The integration is three files:
src/prob/mlx/
core.cljs Tensors, arithmetic, linalg, autograd, vmap, compile
dist.cljs MLX-backed distributions with IDifferentiable protocol
inference.cljs HMC, NUTS, Variational Inference (ADVI)
Why ClojureScript fits MLX well
ClojureScript’s prefix notation turns out to be a better surface for MLX than JavaScript:
// JavaScript — nested method calls
mx.add(a, mx.multiply(b, mx.subtract(c, d)))
;; ClojureScript — reads naturally
(mx/add a (mx/multiply b (mx/subtract c d)))
And MLX’s lazy evaluation maps directly to how we already think in Clojure — operations build up a deferred computation graph, and eval! forces it (like doall):
(let [x (mx/random-normal [100 100]) ;; lazy
y (mx/matmul x (mx/transpose x)) ;; lazy
z (mx/mean (mx/diag y))] ;; lazy
(mx/eval! z) ;; now runs on GPU
(mx/item z)) ;; extract result
Higher-order function transforms compose via threading:
(def fast-grad (-> log-posterior mx/grad mx/compile-fn))
Autograd
This is the big one. Gradients that were previously impossible in pure ClojureScript:
;; Gradient of f(x) = x²
(def grad-f (mx/grad (fn [x] (mx/multiply x x))))
(let [result (grad-f (mx/scalar 3.0))]
(mx/eval! result)
(mx/item result))
;; => 6.0 (df/dx = 2x, at x=3)
;; Second derivatives compose
(def f (fn [x] (mx/multiply (mx/multiply x x) x))) ;; x³
(def f' (mx/grad f)) ;; 3x²
(def f'' (mx/grad f')) ;; 6x
(let [result (f'' (mx/scalar 2.0))]
(mx/eval! result)
(mx/item result))
;; => 12.0
Bayesian regression with HMC
Here’s a complete example — Bayesian linear regression with Hamiltonian Monte Carlo, running leapfrog integration on GPU with JIT-compiled Metal kernels:
(ns bayesian-regression
(:require [prob.mlx.core :as mx]
[prob.mlx.inference :as infer]))
;; Data: y ≈ 2x + 1
(def xs (mx/array [1 2 3 4 5]))
(def ys (mx/array [3.1 4.9 7.2 8.8 11.1]))
;; Log-posterior: params = [w, b]
(defn log-posterior [params]
(let [w (mx/index params 0)
b (mx/index params 1)
y-hat (mx/add (mx/multiply w xs) b)
residuals (mx/subtract ys y-hat)
obs-lp (mx/multiply (mx/scalar -0.5)
(mx/sum (mx/multiply
(mx/divide residuals (mx/scalar 0.5))
(mx/divide residuals (mx/scalar 0.5)))))
prior-w (mx/multiply (mx/scalar -0.5)
(mx/divide (mx/multiply w w) (mx/scalar 100)))
prior-b (mx/multiply (mx/scalar -0.5)
(mx/divide (mx/multiply b b) (mx/scalar 100)))]
(mx/add obs-lp (mx/add prior-w prior-b))))

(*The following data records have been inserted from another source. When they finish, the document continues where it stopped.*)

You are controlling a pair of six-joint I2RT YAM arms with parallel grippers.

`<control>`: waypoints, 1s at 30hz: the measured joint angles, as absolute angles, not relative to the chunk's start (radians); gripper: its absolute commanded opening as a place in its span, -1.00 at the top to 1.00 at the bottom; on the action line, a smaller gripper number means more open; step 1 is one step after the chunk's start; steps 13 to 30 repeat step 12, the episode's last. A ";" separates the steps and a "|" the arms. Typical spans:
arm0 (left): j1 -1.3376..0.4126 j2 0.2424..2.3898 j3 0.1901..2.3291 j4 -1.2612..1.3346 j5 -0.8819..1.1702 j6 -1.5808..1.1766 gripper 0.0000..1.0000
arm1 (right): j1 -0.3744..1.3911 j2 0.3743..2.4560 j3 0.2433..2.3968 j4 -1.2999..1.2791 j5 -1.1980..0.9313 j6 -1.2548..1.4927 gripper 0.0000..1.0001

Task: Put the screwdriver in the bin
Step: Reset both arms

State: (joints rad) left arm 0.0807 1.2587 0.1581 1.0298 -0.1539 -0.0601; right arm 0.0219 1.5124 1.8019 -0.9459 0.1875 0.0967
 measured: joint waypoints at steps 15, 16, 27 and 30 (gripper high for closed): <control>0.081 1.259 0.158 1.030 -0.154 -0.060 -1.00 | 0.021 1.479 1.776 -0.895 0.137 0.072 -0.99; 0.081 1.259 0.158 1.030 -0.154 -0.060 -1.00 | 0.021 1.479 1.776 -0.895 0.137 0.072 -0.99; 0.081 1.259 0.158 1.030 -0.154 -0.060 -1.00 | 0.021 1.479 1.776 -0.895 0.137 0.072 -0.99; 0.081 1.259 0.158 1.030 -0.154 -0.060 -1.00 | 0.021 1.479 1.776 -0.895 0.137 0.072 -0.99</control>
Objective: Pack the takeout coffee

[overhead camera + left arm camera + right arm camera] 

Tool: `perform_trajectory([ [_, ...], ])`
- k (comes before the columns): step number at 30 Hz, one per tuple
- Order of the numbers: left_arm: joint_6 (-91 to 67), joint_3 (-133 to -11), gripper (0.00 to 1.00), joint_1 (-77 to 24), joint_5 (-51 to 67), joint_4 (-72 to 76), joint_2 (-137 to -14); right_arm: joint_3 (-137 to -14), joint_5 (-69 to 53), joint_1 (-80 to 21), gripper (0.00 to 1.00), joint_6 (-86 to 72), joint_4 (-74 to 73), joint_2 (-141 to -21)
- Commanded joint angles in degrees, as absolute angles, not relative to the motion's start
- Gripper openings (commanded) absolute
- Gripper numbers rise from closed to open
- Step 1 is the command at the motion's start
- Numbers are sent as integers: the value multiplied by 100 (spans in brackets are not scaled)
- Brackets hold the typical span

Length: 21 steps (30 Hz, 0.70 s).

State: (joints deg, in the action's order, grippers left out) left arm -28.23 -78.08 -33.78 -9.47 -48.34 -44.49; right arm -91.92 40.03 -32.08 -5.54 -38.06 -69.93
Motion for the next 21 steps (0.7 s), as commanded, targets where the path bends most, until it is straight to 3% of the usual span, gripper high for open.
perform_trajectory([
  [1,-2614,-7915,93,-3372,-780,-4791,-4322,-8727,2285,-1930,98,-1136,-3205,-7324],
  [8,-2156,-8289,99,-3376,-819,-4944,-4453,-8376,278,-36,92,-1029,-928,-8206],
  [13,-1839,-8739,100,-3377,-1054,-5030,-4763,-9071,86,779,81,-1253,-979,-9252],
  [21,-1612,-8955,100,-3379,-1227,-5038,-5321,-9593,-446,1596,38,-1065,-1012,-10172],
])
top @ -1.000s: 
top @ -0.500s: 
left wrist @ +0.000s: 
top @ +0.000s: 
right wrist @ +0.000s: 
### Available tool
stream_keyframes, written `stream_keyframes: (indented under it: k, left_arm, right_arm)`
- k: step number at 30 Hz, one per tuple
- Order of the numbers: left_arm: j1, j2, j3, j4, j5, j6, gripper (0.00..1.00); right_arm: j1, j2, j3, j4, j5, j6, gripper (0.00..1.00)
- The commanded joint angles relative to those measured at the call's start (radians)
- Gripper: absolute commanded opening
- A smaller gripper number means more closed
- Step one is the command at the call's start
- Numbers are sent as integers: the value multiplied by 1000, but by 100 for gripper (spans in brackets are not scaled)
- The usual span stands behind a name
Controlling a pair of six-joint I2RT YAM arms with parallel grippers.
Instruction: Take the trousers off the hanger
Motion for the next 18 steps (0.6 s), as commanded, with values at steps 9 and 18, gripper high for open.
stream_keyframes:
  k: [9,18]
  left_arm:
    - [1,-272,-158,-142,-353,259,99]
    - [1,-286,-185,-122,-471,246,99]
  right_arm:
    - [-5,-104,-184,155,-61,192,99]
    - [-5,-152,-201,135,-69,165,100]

;; HMC sampling on Metal GPU
(def samples
(infer/hmc
{:samples 1000
:step-size 0.005
:leapfrog-steps 20
:burn 200}
log-posterior
(mx/zeros [2])))
(let [mean-arr (infer/sample-mean samples)
std-arr (infer/sample-std samples)]
(mx/eval! mean-arr std-arr)
(let [m (mx/->clj mean-arr)
s (mx/->clj std-arr)]
(println "w:" (first m) "±" (first s)) ;; ~2.0 ± 0.1
(println "b:" (second m) "±" (second s)))) ;; ~1.0 ± 0.4
NUTS is also available — it adapts trajectory length automatically, so you don’t need to tune leapfrog-steps.
What this unlocks
| Capability | Before | After |
|---|---|---|
| Autograd | Not possible in pure CLJS | mx/grad, mx/value-and-grad |
| HMC | Not possible | Compiled Metal kernels |
| NUTS | Not possible | Adaptive tree depth |
| Variational inference | Not possible | ADVI + Adam |
| Multivariate Normal | Needed linalg | Cholesky-based, GPU-accelerated |
| Matrix ops | No Cholesky, SVD, etc. | Full linalg |
Limitations
- Apple Silicon only. MLX requires M-series chips. The core
prob.*library works everywhere. - nbb only. Won’t work in Scittle/browser (native addon).
- Mean-field VI only. Diagonal Gaussian guide — full-covariance or normalizing flows would be the next step.
The code is at prob-cljs. Install MLX support with npm install @frost-beta/mlx.